:: BRIEF ::
The answer is the full set of records, given again exactly and without images.
===== MATERIAL PROVIDED =====
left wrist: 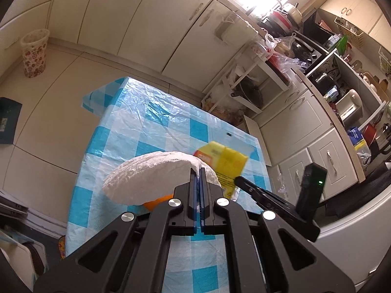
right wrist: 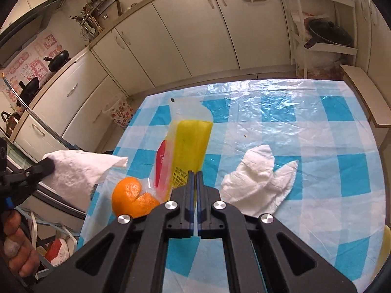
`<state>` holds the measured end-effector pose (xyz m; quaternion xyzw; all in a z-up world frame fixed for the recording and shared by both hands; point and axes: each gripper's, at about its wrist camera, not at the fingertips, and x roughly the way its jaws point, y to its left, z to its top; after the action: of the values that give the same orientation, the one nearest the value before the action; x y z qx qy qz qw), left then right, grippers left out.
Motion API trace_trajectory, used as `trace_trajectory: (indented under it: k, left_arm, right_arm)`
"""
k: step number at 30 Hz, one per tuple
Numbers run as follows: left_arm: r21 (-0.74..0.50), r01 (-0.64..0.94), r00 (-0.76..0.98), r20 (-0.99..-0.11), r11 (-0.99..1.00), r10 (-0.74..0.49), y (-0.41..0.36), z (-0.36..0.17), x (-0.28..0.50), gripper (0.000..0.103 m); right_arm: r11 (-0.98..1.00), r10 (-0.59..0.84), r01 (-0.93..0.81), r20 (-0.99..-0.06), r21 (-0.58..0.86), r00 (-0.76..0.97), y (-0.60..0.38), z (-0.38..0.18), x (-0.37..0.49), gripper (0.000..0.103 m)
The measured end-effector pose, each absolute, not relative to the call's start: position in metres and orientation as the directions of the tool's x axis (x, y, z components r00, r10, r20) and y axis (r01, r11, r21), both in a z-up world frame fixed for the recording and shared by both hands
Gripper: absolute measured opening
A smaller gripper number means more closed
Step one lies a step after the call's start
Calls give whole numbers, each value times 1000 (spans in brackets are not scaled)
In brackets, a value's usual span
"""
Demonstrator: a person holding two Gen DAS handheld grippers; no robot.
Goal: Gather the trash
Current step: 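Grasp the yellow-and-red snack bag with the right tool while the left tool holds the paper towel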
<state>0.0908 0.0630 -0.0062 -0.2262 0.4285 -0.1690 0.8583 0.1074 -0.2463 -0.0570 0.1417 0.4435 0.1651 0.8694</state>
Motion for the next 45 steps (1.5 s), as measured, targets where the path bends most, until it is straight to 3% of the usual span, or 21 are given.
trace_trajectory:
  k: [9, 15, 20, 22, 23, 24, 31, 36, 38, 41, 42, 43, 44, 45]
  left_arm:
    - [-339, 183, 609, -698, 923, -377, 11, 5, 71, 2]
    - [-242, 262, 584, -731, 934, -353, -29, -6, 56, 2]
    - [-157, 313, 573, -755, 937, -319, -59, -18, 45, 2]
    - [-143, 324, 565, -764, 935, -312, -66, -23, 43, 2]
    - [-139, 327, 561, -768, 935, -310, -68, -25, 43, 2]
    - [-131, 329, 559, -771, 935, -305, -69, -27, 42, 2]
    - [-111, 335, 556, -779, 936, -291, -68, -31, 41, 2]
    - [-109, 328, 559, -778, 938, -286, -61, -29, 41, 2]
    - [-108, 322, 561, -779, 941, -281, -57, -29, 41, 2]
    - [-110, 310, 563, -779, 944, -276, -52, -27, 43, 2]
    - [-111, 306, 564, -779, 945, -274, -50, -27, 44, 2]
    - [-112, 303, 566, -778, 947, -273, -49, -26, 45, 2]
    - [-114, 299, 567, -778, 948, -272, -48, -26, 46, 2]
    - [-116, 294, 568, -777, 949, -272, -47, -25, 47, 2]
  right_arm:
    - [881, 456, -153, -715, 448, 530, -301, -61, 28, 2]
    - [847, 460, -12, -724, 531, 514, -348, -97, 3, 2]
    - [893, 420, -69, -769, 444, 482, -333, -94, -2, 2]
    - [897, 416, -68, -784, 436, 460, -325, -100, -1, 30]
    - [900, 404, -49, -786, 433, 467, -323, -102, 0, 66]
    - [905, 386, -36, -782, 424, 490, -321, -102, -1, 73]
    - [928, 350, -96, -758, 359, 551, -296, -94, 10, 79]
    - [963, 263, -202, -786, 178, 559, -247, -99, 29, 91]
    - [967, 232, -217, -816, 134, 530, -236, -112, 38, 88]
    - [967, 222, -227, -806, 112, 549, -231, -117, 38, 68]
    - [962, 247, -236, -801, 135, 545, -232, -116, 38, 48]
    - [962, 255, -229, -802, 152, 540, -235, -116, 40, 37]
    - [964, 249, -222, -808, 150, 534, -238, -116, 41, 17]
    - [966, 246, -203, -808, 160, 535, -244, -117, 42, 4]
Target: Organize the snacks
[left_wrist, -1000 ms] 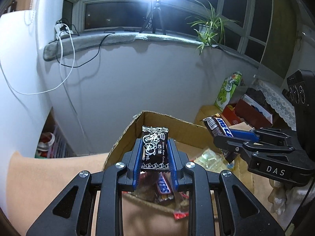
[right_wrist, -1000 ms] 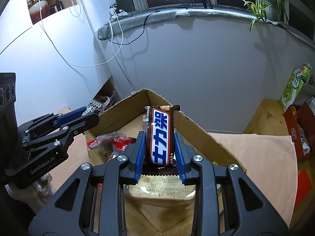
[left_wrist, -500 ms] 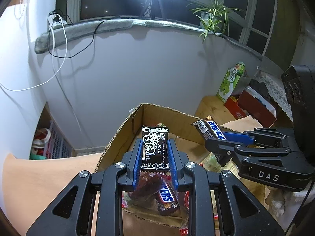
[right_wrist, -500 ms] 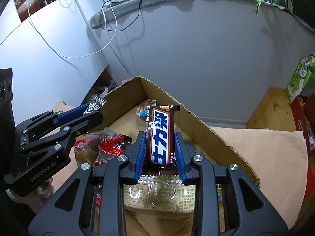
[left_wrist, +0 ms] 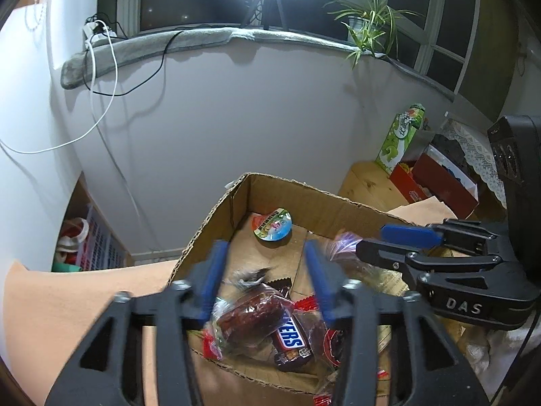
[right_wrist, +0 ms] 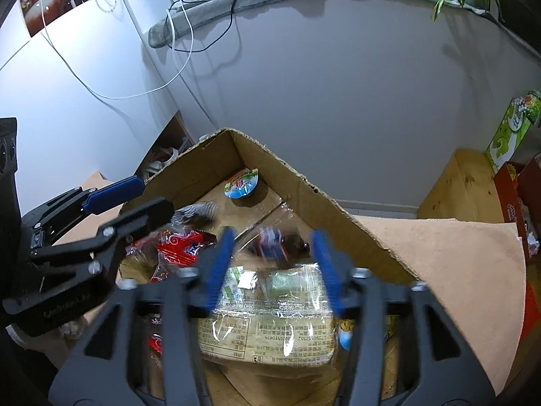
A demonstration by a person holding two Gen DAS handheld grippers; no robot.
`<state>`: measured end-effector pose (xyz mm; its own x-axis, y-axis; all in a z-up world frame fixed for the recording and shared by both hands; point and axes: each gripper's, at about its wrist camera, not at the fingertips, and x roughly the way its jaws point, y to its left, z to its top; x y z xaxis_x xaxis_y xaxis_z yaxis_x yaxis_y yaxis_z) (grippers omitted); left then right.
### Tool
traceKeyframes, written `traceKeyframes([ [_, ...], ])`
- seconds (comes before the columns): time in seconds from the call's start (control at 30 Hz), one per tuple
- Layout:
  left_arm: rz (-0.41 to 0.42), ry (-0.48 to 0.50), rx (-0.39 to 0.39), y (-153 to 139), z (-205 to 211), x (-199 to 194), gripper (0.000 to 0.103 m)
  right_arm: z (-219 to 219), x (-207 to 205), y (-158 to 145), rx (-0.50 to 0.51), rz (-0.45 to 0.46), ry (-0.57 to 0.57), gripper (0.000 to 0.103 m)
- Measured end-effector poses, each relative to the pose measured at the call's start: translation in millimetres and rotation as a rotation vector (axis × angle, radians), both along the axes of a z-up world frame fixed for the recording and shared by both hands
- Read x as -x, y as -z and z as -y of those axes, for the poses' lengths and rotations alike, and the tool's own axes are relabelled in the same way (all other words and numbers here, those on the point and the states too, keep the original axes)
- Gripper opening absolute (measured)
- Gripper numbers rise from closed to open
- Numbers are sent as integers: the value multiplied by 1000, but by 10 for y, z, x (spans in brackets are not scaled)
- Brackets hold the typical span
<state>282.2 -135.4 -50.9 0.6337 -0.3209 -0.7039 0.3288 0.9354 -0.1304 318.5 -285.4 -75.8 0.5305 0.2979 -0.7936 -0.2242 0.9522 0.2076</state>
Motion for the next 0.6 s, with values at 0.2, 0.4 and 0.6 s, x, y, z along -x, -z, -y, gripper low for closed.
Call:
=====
:: ANSWER FOR THIS EXERCISE ::
left wrist: 
right wrist: 
`<state>` holds the measured end-effector pose (xyz m; quaternion xyzw; all in a z-up world frame fixed for the recording and shared by both hands; point and axes: each gripper's, at about its wrist camera, not at the fingertips, and x roughly the way its jaws point, y to its left, z to its top; after the action: of the values that give the same orientation, the one nearest the value before the action; x y z qx qy qz qw), left then right, grippers left out.
Motion API trace_trajectory, used as `trace_trajectory: (indented under it: k, left_arm, right_arm)`
"""
k: step number at 30 Hz, one per tuple
Numbers run as follows: left_arm: r21 (-0.74..0.50), r01 (-0.64..0.94), r00 (-0.76..0.98), r20 (-0.99..-0.11), r11 (-0.99..1.00), r10 (-0.74..0.49), y (-0.41..0.36), z (-0.36..0.17), x (-0.28..0.50), gripper (0.000..0.103 m); right_arm: r11 (-0.98..1.00), r10 (-0.59..0.84), r01 (-0.93..0.81), r20 (-0.99..-0.06), r21 (-0.58..0.86), r00 (-0.76..0.97), y (-0.60..0.38), z (-0.38..0.18), x (-0.37..0.49), gripper (0.000..0.103 m)
The measured end-effector pose, each absolute, not relative to the call's start: position in metres and orientation as the directions of the tool's x axis (x, y, z components r00, r10, r20) and y axis (r01, r11, r21), both in a z-up world frame fixed for the recording and shared by both hands
Gripper: absolute measured opening
A smaller gripper number means more closed
Step one lies a step after the call's start
Calls give whole numbers, each value times 1000 (spans in brackets are not scaled)
In brackets, a value's usual span
"""
Demonstrator: a person holding two Gen DAS handheld grippers; no robot.
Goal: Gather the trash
Current step: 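Grasp the yellow-and-red snack bag with the right tool while the left tool holds the paper towel
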<state>0.0908 0.0630 -0.0062 -0.2262 0.4285 -0.1690 0.8583 0.1074 -0.2463 -0.0570 0.1417 0.4435 0.1651 0.8694</state>
Motion for the next 45 steps (1.5 s), as measured, targets where the path bends most, until it is straight to 3% of the usual span, or 21 are given.
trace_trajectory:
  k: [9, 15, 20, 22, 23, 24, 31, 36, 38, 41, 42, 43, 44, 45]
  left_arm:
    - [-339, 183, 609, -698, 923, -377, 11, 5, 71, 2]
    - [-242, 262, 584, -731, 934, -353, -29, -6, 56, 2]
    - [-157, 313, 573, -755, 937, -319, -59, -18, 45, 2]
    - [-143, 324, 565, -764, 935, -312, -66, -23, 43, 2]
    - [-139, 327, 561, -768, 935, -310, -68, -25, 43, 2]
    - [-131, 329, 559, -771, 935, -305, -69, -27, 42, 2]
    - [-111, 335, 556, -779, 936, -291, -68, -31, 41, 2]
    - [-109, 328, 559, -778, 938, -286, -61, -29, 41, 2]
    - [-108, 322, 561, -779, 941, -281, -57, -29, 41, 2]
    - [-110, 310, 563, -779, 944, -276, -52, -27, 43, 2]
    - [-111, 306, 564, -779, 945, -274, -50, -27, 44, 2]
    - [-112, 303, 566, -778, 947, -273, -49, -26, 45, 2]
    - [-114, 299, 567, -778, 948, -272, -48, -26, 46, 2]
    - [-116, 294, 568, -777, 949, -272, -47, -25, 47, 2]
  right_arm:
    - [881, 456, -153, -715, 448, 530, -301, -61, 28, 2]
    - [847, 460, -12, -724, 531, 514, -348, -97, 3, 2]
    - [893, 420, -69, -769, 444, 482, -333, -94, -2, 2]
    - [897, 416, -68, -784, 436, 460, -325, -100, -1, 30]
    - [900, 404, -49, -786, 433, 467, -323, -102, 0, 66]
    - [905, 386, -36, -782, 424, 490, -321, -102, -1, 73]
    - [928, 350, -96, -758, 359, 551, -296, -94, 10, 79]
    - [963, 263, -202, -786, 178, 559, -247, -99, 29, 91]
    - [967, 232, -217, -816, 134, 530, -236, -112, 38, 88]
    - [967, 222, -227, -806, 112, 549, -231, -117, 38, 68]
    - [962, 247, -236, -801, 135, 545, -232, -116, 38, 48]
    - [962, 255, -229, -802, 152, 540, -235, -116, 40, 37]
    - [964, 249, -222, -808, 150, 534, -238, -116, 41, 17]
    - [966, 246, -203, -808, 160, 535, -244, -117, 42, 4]
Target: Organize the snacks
[left_wrist, -1000 ms] 
[right_wrist, -1000 ms] 
[left_wrist, -500 ms] 
[right_wrist, -500 ms] 
[left_wrist, +0 ms] 
[right_wrist, +0 ms] 
A demonstration by a person holding two Gen DAS handheld grippers; no robot.
`<state>`: measured end-effector pose (xyz mm; its own x-axis, y-axis; all in a z-up world frame fixed for the recording and shared by both hands; point and axes: each gripper's, at about its wrist camera, not at the fingertips, and x roughly the way its jaws point, y to its left, z to its top; x y z xaxis_x xaxis_y xaxis_z yaxis_x yaxis_y yaxis_z) (grippers omitted); left then right.
### Tool
traceKeyframes, written `traceKeyframes([ [_, ...], ])`
- seconds (comes before the columns): time in seconds from the call's start (control at 30 Hz), one per tuple
- Layout:
  left_arm: rz (-0.41 to 0.42), ry (-0.48 to 0.50), rx (-0.39 to 0.39), y (-153 to 139), z (-205 to 211), x (-199 to 194), gripper (0.000 to 0.103 m)
  right_arm: z (-219 to 219), x (-207 to 205), y (-158 to 145), rx (-0.50 to 0.51), rz (-0.45 to 0.46), ry (-0.57 to 0.57), gripper (0.000 to 0.103 m)
- Measured end-effector poses, each relative to the pose measured at the call's start: translation in millimetres and rotation as a rotation vector (axis × angle, radians), both along the axes of a z-up world frame fixed for the recording and shared by both hands
- Read x as -x, y as -z and z as -y of those axes, for the poses' lengths and rotations alike, and the tool's own axes are relabelled in the same way (all other words and numbers here, those on the point and the states too, keep the original axes)
- Gripper opening absolute (measured)
- Gripper numbers rise from closed to open
- Numbers are sent as integers: the value multiplied by 1000, but by 10 for y, z, x (spans in brackets are not scaled)
- Brackets hold the typical span
<state>282.2 -135.4 -50.9 0.6337 -0.3209 -0.7039 0.3288 0.9354 -0.1304 318.5 -285.4 -75.8 0.5305 0.2979 -0.7936 -0.2242 0.9522 0.2076</state>
Motion for the next 0.6 s, with values at 0.2, 0.4 and 0.6 s, x, y, z along -x, -z, -y, gripper low for closed.
Call:

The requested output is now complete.